> **Work item**:
Every line below between the line holding "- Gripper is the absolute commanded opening" and the line holding "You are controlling", inclusive, should be repeated exactly, and all other lines omitted.

*** Begin section ***

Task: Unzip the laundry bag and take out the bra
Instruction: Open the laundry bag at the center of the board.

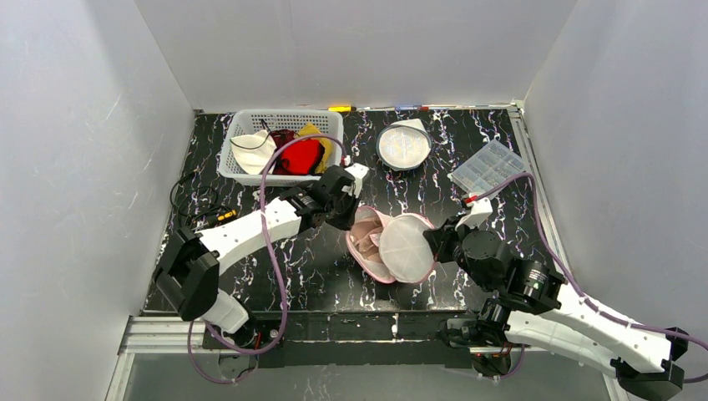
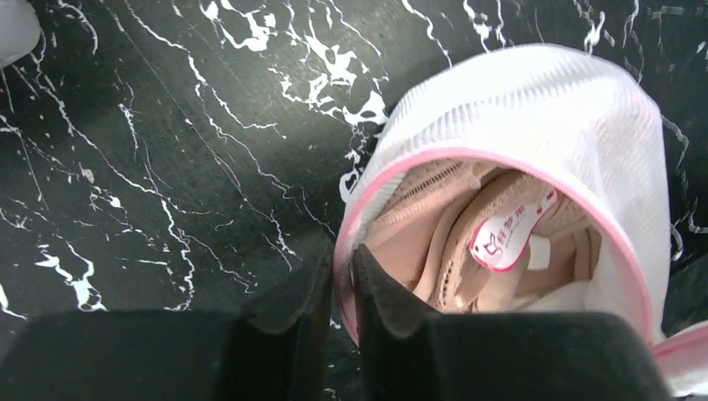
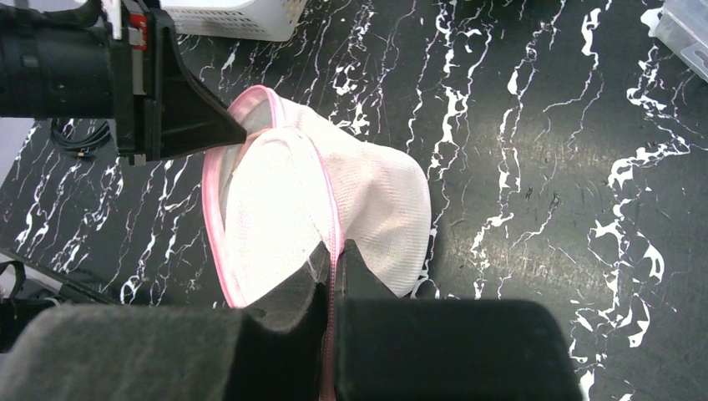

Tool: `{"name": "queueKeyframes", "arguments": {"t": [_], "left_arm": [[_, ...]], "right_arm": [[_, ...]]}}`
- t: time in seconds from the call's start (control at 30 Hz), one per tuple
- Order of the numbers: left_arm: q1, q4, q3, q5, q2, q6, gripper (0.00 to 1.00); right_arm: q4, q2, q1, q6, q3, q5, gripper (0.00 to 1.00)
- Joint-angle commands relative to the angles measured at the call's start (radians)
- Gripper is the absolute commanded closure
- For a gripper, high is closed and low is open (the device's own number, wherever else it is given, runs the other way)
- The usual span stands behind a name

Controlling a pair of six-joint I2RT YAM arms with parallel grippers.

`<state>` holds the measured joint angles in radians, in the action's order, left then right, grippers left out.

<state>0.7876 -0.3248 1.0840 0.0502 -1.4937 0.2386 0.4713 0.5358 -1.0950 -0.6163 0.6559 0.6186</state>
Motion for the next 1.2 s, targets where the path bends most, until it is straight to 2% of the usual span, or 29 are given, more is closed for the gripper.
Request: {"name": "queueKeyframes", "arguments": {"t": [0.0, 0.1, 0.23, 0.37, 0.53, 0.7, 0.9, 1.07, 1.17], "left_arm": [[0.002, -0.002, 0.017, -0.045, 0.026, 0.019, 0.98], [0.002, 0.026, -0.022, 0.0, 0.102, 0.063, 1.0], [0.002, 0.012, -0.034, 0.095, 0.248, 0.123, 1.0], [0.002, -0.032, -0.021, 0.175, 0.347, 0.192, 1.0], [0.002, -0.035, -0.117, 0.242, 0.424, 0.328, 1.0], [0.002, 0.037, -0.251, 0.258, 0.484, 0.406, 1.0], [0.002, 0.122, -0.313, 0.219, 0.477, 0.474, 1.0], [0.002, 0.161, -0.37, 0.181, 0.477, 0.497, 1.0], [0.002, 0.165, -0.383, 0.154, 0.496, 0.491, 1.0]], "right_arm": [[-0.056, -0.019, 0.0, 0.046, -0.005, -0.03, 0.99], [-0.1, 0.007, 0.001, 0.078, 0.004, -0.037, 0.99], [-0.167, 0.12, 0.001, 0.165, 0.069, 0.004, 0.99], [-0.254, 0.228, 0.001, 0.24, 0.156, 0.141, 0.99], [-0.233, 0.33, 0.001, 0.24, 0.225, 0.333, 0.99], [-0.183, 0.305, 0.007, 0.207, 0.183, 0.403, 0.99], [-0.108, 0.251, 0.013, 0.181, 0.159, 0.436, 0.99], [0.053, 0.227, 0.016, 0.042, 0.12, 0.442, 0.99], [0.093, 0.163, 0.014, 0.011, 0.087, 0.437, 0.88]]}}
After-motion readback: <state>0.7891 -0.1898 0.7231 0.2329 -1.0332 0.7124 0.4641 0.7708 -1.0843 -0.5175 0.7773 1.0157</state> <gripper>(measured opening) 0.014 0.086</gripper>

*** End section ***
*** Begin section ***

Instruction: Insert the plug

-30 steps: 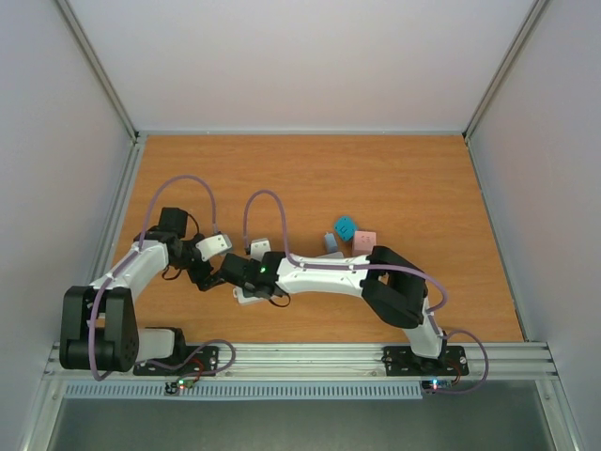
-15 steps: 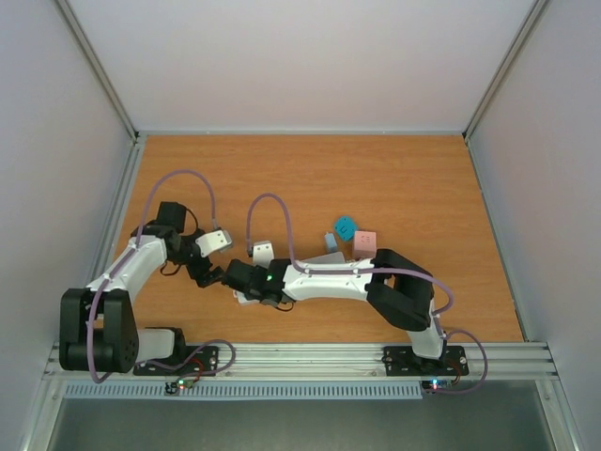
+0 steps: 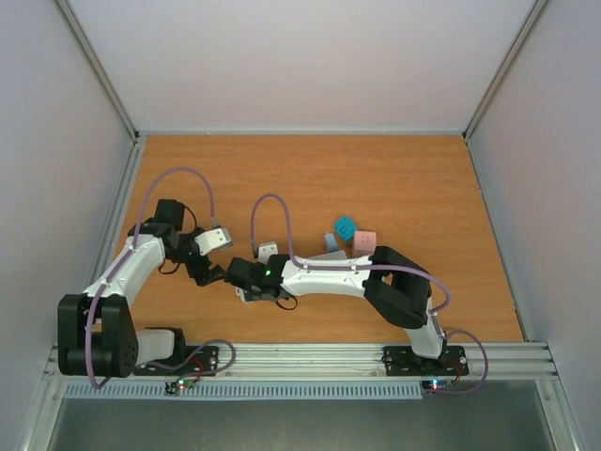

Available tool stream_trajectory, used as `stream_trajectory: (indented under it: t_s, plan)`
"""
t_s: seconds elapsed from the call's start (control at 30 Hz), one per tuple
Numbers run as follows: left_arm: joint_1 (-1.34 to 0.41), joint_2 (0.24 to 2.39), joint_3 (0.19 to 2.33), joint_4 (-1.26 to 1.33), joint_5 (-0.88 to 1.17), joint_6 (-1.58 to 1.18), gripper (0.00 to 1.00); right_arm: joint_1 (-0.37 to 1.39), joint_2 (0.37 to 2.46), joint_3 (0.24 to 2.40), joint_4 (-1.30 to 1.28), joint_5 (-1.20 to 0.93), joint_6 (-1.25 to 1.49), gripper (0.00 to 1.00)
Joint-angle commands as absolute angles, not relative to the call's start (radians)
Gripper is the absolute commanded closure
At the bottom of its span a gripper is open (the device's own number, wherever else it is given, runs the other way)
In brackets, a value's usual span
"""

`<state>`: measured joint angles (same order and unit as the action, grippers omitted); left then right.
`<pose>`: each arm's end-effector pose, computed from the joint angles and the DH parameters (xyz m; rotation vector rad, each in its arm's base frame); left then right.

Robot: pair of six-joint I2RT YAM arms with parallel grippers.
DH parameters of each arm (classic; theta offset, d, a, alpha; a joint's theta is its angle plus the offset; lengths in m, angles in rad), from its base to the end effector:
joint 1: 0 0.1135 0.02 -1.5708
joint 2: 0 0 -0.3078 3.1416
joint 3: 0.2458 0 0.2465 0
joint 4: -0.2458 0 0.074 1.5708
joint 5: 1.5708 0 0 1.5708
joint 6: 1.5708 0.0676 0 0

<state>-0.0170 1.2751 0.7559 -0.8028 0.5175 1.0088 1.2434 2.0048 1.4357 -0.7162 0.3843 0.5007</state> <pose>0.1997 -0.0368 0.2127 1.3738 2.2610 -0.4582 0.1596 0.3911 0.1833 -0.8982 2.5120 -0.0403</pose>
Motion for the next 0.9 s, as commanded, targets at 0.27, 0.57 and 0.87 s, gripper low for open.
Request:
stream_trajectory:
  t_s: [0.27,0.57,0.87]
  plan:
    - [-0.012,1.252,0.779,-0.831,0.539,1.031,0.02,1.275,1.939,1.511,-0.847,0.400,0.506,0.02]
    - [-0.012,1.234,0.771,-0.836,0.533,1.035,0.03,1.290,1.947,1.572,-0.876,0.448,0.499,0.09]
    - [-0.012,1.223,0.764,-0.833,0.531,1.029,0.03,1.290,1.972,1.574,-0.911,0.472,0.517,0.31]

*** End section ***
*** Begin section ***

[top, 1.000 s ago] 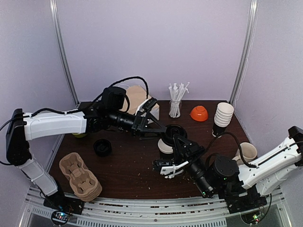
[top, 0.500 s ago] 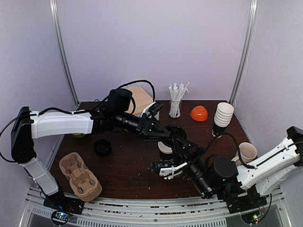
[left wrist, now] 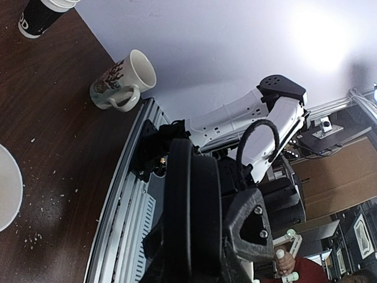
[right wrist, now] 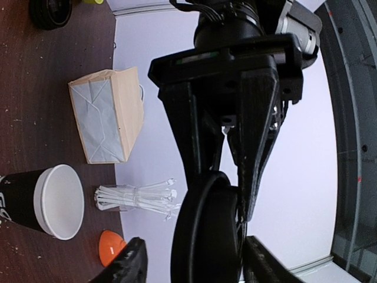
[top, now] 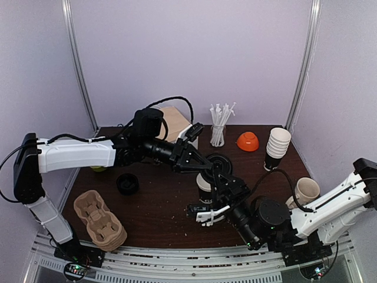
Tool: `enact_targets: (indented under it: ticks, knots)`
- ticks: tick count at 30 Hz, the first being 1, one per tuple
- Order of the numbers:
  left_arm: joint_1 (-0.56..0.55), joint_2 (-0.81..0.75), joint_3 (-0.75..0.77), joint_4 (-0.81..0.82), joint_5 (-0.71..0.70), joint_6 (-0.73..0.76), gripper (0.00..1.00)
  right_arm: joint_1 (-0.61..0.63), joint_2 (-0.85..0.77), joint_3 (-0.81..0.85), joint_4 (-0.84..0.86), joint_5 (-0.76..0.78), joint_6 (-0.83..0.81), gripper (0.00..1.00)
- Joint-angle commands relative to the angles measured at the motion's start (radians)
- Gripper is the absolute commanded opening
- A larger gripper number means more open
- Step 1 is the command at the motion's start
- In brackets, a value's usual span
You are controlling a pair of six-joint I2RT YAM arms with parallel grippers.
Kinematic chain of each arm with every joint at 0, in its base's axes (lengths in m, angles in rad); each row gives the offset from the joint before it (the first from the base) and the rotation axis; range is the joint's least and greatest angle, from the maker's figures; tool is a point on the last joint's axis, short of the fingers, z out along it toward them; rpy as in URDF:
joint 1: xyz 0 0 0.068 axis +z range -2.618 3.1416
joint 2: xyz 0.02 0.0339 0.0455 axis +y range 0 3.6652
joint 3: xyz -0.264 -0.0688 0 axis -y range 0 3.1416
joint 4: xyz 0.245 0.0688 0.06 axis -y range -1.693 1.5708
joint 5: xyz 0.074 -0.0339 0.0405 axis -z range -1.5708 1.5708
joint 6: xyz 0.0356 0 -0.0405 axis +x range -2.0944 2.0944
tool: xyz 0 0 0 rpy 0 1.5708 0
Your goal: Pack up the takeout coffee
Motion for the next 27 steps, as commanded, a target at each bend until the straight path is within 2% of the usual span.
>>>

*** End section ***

> **Answer to this exercise**:
- Gripper is the absolute commanded opening
- A larger gripper number means more open
- Step 1 is the command at the motion's start
- In brackets, a value's usual span
You are controlling a pair of six-joint I2RT YAM arms with parallel grippers.

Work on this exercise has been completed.